The game's storyline progresses through standard FMV cutscenes, propaganda commercials and satirical news broadcasts (presented by the fictional Bill Waverley and Kate Gloss).

Redemption[edit | edit source]

Set 20 years after the Bloody Mary Virus (released in the Original Headhunter), Jack and His New Partner Leeza X find out something is amiss when they try to stop Weapon Smugglers. The pair must face opposition from the Glass Skyscrapers filled and media controlled 'Above' and The Dregs & Criminal Infested colonies of 'Below.' Jack and Leeza must also face their fears as they try to redeem a world from chaos, especially Jack, whose son was taken away by forces from 'Below,' but might still be alive.

Characters and themes[edit | edit source]

  • Jack Wade - The main character also considered to be a believable Los Angeles residential bounty hunter character.
  • Angela Stern - Jack's aid who works for the ACN, only to find out they are collaborating with the Wolfpack in order to get weapons for organs.
  • Adam - A genetically altered man, made to be perfect. Adam resembles a Giant Man who resembles the superior race, a perverse vision of Blavatsky's work on the ideal Atlantean.
  • Doctor Ernst Zweiberg - the man responsible for creating Adam.
  • Eve - A virus which in turn will be released by ACN to destroy the human race and form a perfect one.
  • L.E.I.L.A. (Law Enforcement Intelligence and License Approval) - a virtual reality simulator which give ACN bounty hunters a license.
  • Wolfpack - a criminal gang whose role is to obtain organs for weapons.
  • ACN (Anti-Crime Network) - the future law system which plans to distribute the virus in shipments of X-Must Energy Drink.
  • Biotech - Inventor of the futuristic weapons in the game.
  • Grey Wolf - an enemy turned friend of Jack Wade.
  • Alan Sharp - President of ACN and occultist.
  • Ramirez - a member of Wolfpack who divulges critical information of the connection between ACN and Wolfpack.
  • Hank Redwood - a stubborn bounty hunter for ACN.
  • Gladiator - a boss
  • Underwater Arena - an underwater gladiatorial prison owned by ACN.
  • Queen of Hearts - Import/Export ship for X-Must Energy Drink.

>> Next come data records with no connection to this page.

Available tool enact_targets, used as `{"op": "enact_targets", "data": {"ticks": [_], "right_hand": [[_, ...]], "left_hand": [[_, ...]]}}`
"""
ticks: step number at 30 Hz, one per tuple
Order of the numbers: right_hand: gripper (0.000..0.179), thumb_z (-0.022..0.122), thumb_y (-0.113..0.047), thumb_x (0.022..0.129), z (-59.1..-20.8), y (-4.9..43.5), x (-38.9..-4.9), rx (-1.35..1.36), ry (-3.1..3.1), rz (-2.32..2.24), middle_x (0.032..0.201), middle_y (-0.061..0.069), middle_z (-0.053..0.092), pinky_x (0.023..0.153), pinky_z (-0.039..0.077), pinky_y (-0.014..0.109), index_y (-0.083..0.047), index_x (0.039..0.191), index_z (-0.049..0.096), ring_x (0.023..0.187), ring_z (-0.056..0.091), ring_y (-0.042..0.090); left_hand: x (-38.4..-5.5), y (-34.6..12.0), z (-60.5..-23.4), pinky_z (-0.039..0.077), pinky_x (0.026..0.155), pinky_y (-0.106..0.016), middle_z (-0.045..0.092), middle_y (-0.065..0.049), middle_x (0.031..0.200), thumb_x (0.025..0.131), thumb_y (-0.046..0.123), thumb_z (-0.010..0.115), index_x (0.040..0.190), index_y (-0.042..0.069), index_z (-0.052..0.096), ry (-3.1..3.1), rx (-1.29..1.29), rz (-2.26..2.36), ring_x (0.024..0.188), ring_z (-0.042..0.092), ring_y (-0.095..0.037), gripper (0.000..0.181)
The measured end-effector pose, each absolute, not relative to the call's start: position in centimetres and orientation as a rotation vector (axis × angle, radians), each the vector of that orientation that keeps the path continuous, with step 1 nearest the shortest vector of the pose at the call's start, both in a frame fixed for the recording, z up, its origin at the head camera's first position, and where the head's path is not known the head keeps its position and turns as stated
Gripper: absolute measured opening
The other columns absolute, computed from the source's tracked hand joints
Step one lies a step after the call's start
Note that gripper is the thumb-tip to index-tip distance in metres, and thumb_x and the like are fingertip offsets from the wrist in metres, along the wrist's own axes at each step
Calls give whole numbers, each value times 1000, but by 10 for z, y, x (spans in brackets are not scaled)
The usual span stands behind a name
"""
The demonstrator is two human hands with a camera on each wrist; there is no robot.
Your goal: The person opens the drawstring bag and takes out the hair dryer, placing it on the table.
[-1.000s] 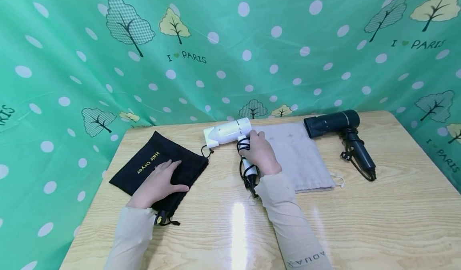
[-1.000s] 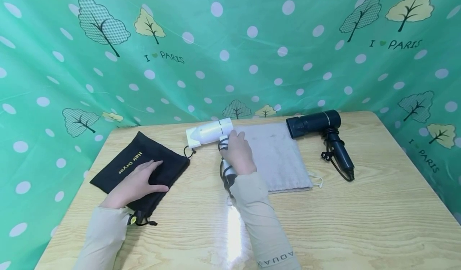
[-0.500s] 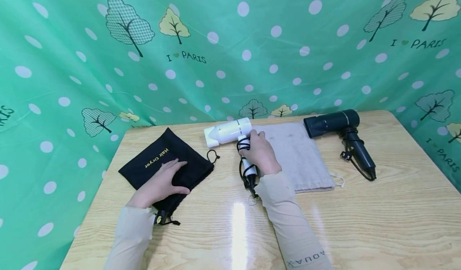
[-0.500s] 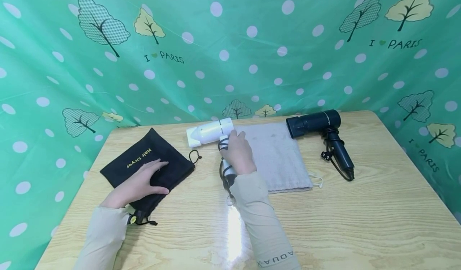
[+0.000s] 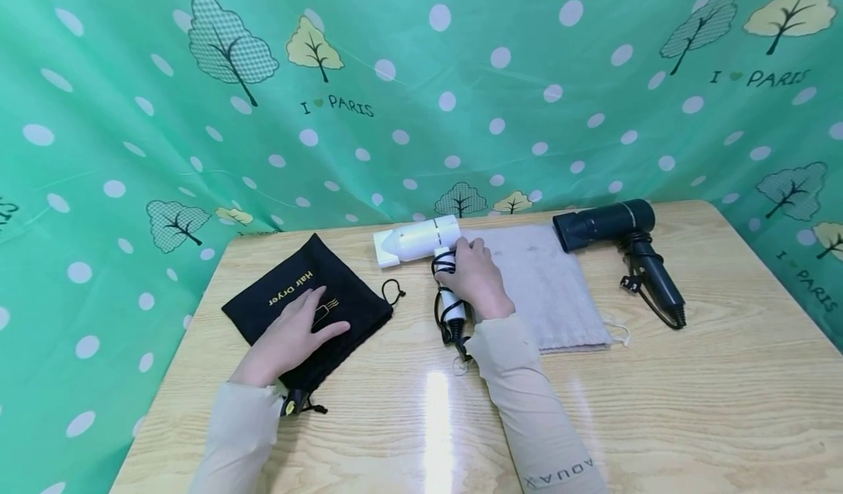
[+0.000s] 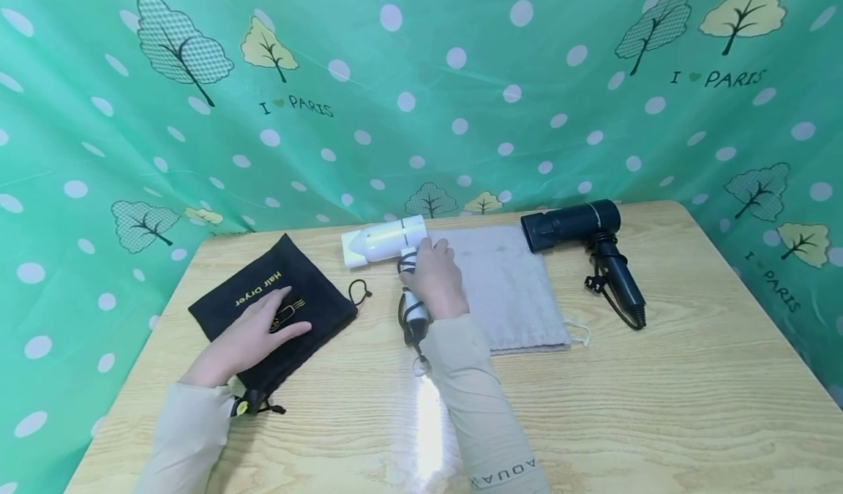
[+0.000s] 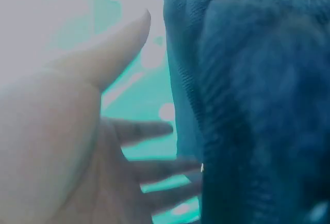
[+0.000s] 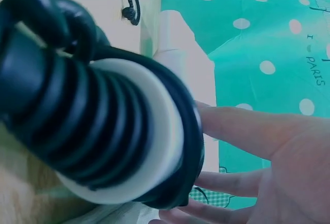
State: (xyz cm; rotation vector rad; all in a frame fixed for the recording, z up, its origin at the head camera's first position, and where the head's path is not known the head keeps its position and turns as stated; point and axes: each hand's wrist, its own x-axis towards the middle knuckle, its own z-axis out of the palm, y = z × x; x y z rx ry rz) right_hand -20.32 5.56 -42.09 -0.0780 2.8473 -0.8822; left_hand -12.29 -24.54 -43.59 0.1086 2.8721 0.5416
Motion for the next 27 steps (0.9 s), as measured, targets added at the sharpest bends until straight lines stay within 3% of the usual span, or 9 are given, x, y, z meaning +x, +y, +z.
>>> {"op": "enact_targets", "data": {"ticks": [4, 10, 27], "right_hand": [[58, 75, -29, 88, -419, 55, -203, -95, 2843, -876, 124, 23, 46, 85, 53, 47, 1, 131, 50, 107, 50, 34], [62, 74, -26, 89, -421, 55, -203, -75, 2790, -934, 122, 23, 44, 80, 56, 43, -2, 140, 47, 95, 59, 34], [57, 72, -30, 91, -425, 54, -205, -41, 2819, -955, 124, 23, 44, 80, 55, 44, -2, 136, 50, 92, 61, 35]], "left_hand": [[-123, -243, -440, 25, 109, -72, 22, -38, 154, 93, 62, 56, 152, -5, 29, 2899, 91, 429, 141, 20, -58, 93], [-124, -242, -445, 28, 110, -70, 25, -44, 150, 89, 58, 64, 147, -8, 36, 2897, 158, 340, 140, 21, -59, 92], [-127, -243, -445, 27, 113, -66, 23, -32, 158, 78, 41, 83, 145, -1, 44, 2807, 248, 534, 145, 18, -50, 88]]}}
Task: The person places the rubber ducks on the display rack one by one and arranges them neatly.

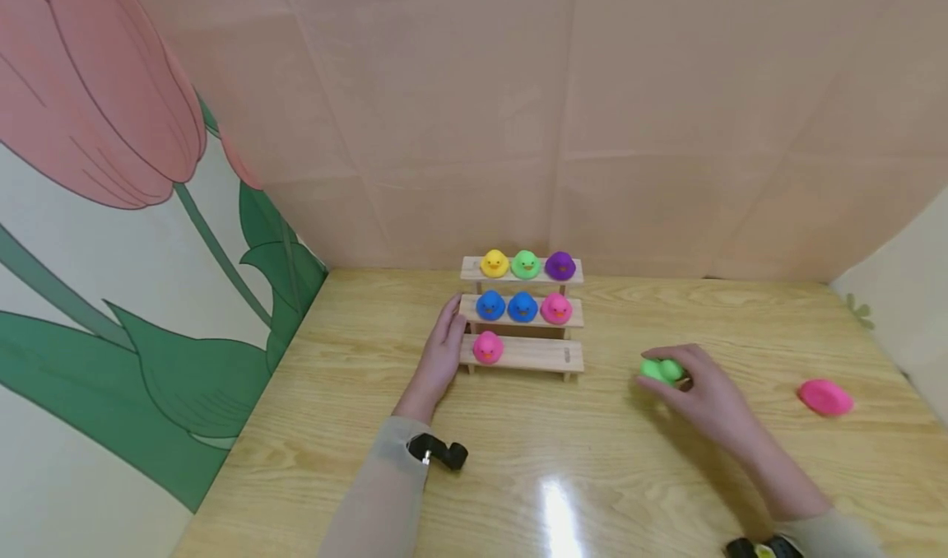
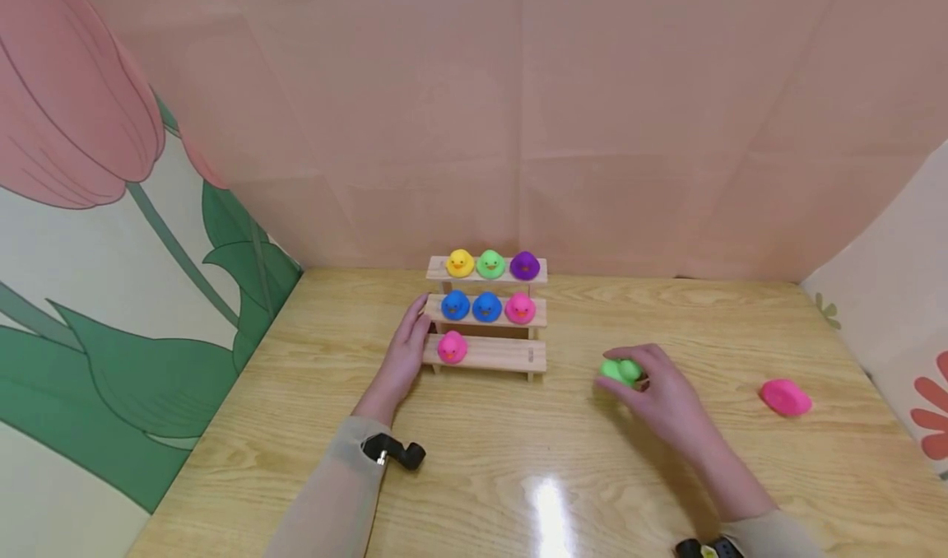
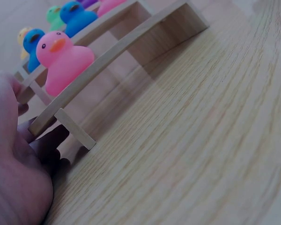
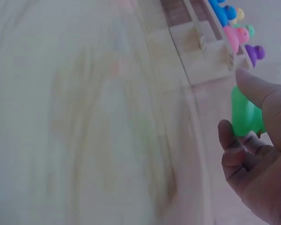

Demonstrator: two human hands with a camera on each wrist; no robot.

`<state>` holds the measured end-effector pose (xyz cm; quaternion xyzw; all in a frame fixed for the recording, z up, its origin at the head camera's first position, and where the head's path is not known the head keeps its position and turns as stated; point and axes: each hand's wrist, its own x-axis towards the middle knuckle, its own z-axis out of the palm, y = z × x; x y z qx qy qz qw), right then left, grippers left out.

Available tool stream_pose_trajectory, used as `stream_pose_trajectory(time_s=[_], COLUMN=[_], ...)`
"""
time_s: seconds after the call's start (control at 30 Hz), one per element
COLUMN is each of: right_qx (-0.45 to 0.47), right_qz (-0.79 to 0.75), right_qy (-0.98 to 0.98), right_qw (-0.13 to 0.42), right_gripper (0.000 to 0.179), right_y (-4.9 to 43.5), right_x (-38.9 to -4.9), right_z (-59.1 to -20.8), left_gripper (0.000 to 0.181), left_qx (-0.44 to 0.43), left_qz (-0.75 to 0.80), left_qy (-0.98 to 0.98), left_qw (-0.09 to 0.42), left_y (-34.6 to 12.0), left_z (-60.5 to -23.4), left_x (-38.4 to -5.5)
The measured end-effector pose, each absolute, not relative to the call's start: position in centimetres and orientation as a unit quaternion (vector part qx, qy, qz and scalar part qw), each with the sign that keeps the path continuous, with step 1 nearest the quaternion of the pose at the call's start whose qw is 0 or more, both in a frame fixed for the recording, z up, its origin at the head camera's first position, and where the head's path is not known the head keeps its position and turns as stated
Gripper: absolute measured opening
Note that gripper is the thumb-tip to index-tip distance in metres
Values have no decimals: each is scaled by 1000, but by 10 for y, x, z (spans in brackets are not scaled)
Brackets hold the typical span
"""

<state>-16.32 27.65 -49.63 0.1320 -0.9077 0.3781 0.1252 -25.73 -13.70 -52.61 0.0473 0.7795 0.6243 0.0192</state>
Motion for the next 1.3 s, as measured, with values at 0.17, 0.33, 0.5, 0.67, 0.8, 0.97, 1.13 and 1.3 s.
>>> stream_pose_trajectory(time_s=[0.17, 0.33, 0.5, 0.67, 0.8, 0.97, 1.13, 1.3], right_qx=[132, 135, 126, 124, 124, 120, 132, 152], right_qz=[393, 405, 409, 411, 422, 436, 445, 445], right_qy=[-905, -901, -902, -901, -896, -890, -883, -878], right_qw=[99, 81, 64, 62, 60, 56, 70, 92], right_gripper=[39, 39, 37, 35, 37, 42, 50, 58], right_y=[260, 242, 226, 212, 203, 193, 183, 175], right_x=[-165, -167, -169, -173, -176, -178, -179, -179], right_z=[-493, -490, -488, -488, -489, -489, -488, -489], left_gripper=[56, 57, 57, 57, 57, 58, 58, 58], left_qx=[51, 48, 46, 43, 40, 42, 45, 46], left_qz=[626, 624, 622, 620, 619, 620, 622, 624], left_qy=[778, 780, 782, 783, 784, 783, 782, 780], left_qw=[16, 18, 17, 19, 19, 19, 19, 21], left_y=[-137, -136, -136, -137, -137, -137, -137, -137], left_z=[-525, -524, -524, -523, -523, -524, -524, -525], left_x=[-257, -256, -256, -256, -255, -255, -255, -256])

Comparisons with other games[edit | edit source]

Certain aspects of the game caused Headhunter to be compared to Metal Gear Solid; obvious similarities include the emphasis on stealth-based gameplay (such as the ability to snap enemies necks from behind and to press the character's back against a wall and look round corners), Jack's favoured method of communication being through a Casio wristwatch videophone, presented similarly to the Codec sequences of the MGS games, and the LEILA test sequences being similar to the MGS VR Missions. Puzzles in the game, as well as the final boss battle also drew some comparisons to the Resident Evil series. The game also had players ride a motorcycle to reach the destination points of Jack's next mission within the city which was somewhat reminiscent of the Grand theft auto series.

Reception[edit | edit source]

Headhunter Redemption received mixed to positive reviews [1][2], ranking slightly lower than the original Headhunter[3][4].